If a line of the records contains the word "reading", list it.

*** Opening Supplied records ***

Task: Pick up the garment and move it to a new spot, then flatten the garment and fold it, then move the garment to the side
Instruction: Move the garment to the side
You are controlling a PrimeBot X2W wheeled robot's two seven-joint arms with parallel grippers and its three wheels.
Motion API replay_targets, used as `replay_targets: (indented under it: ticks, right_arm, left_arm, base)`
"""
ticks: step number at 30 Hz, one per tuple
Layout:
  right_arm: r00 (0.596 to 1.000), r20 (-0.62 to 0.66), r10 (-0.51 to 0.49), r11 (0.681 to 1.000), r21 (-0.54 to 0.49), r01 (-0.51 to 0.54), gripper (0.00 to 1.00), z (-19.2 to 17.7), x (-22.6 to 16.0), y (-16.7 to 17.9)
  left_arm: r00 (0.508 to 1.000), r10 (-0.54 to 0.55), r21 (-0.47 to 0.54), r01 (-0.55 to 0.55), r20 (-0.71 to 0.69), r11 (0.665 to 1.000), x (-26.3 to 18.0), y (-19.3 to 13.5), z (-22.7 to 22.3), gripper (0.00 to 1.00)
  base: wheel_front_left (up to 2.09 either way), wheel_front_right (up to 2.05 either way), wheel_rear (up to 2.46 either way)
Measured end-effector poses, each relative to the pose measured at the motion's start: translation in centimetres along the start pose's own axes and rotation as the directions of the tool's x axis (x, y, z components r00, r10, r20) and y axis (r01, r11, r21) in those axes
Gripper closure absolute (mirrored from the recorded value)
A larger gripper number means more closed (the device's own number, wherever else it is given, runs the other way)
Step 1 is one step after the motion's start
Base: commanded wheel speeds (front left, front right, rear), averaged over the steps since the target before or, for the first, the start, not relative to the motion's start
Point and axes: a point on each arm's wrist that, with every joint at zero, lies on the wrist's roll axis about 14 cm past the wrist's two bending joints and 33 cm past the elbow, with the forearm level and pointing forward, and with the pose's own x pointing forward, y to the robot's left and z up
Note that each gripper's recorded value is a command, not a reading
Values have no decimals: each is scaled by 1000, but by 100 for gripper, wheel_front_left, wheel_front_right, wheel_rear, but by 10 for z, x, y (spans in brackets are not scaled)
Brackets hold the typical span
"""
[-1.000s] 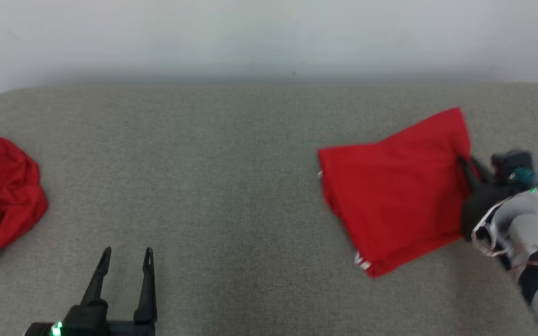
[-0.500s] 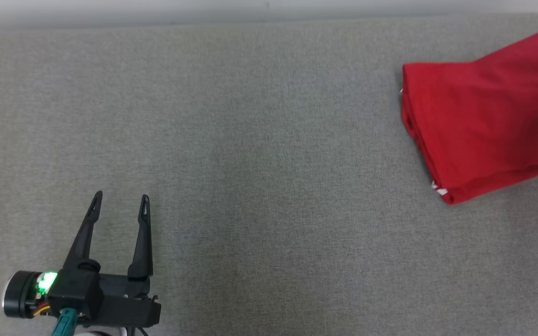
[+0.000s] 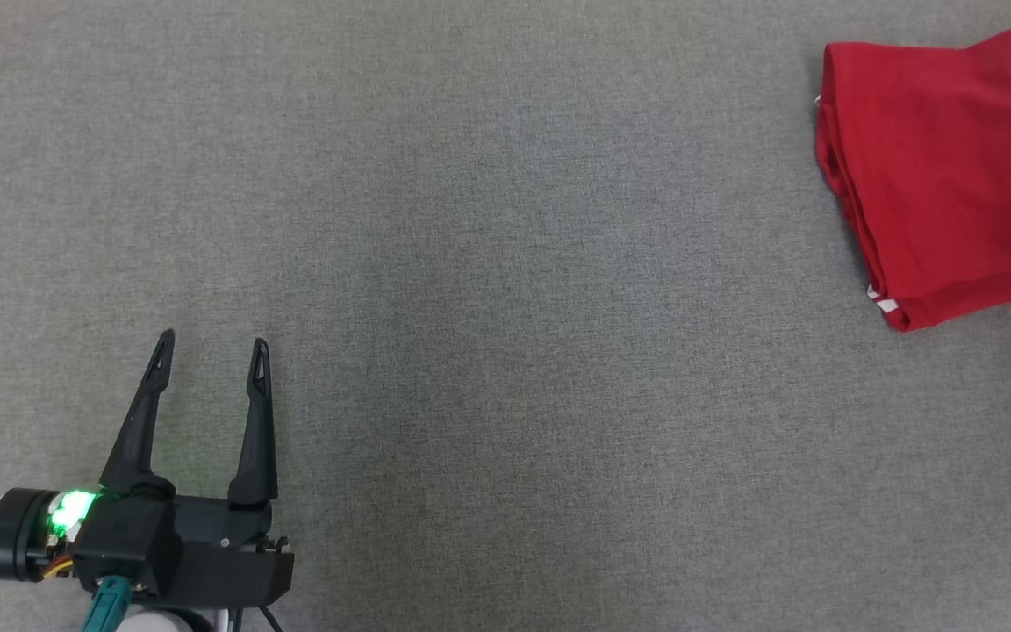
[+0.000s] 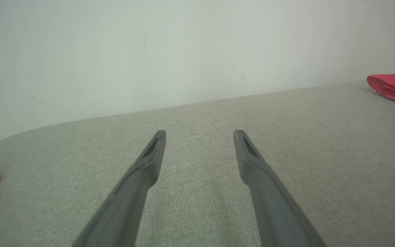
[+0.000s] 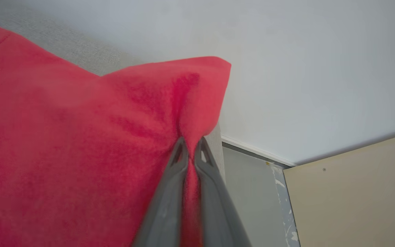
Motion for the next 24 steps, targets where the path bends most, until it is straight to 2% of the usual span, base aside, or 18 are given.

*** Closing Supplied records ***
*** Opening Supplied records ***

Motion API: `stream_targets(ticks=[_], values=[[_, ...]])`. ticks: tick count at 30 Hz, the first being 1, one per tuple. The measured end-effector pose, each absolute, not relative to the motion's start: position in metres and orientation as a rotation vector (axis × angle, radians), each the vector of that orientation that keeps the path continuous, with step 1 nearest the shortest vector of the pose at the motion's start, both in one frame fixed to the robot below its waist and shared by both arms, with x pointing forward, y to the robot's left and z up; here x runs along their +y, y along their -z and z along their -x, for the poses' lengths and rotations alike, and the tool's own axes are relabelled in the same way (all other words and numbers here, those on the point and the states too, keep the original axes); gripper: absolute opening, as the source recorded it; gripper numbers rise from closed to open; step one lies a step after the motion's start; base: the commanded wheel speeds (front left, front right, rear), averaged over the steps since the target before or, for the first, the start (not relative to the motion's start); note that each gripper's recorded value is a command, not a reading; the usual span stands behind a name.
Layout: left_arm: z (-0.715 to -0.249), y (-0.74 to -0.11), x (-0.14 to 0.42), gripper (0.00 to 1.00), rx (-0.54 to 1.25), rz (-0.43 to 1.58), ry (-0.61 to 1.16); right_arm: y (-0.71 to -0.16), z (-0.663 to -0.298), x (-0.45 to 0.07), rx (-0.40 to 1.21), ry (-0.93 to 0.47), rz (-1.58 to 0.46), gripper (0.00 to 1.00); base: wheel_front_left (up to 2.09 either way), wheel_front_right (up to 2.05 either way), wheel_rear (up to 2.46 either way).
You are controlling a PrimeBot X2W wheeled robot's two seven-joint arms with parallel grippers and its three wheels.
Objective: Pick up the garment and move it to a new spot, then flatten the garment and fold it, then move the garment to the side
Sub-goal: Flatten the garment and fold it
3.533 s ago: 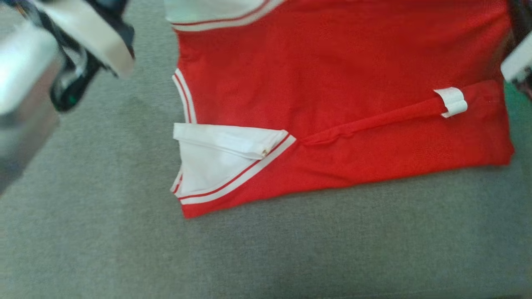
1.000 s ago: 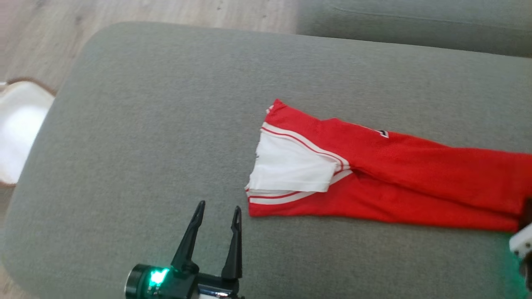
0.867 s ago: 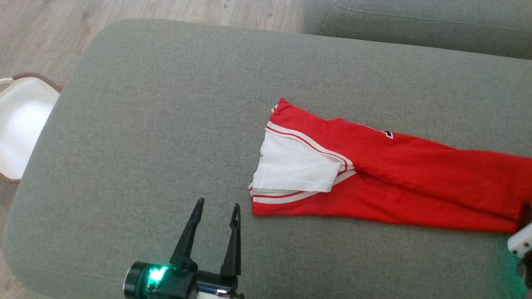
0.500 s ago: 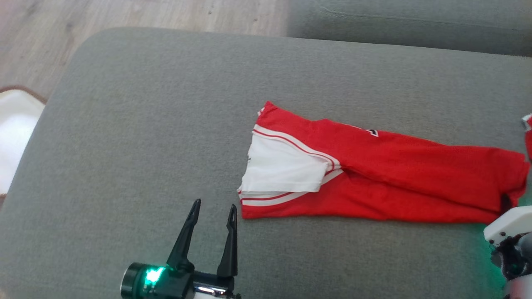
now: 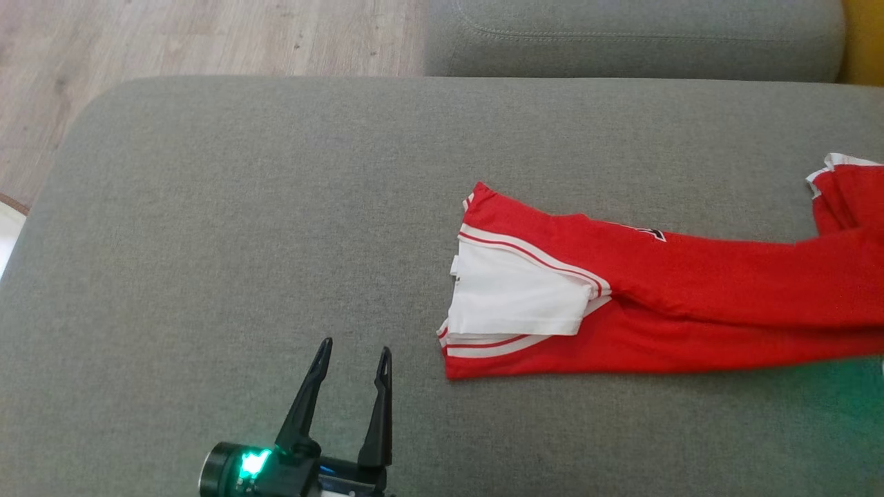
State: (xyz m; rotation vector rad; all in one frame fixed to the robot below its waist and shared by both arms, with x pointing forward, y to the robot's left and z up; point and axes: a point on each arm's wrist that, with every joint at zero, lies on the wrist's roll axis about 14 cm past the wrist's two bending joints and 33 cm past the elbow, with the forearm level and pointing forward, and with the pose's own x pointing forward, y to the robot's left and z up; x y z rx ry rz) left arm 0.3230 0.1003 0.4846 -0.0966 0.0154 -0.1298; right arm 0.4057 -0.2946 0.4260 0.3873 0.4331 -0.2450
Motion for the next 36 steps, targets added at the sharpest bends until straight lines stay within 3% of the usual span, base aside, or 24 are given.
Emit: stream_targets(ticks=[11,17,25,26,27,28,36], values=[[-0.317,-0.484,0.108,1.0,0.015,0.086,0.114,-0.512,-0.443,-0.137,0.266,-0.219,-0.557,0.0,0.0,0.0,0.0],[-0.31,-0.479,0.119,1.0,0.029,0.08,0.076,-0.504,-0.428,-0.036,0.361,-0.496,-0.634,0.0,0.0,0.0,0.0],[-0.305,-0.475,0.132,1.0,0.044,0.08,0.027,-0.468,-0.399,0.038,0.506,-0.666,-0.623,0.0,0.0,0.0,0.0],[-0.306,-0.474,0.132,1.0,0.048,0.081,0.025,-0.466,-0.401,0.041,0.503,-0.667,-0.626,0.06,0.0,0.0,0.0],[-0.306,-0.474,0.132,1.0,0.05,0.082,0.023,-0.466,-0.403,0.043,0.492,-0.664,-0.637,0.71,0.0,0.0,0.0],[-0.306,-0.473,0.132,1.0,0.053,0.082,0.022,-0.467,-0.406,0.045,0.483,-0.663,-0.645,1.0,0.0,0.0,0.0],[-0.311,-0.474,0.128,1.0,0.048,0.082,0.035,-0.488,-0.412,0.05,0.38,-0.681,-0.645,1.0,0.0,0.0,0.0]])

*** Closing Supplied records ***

■ Answer space:
Note that each gripper's recorded value is a command, not a reading
Motion API: `stream_targets(ticks=[_], values=[[_, ...]])`. ticks: tick count at 30 Hz, the first being 1, one per tuple. The measured end-effector pose, each absolute, not relative to the motion's start: position in metres and orientation as a rotation vector (axis × angle, radians), each the vector of that orientation that keeps the path continuous, with step 1 nearest the shortest vector of the pose at the motion's start, both in one frame fixed to the robot below its waist and shared by both arms, with x pointing forward, y to the robot's left and z up; here x runs along their +y, y along their -z and z along their -x, for the poses' lengths and rotations alike, and the tool's own axes are relabelled in the same way (all other words and numbers here, those on the point and the states too, keep the original axes); gripper: absolute opening, as the source recorded it; gripper numbers rise from closed to open; step one lies a step after the motion's start; base: the commanded wheel speeds (front left, front right, rear), averaged over the steps since the target before or, for the first, the start (not relative to the motion's start); note that each gripper's recorded value is a command, not a reading; the usual span stands behind a name.

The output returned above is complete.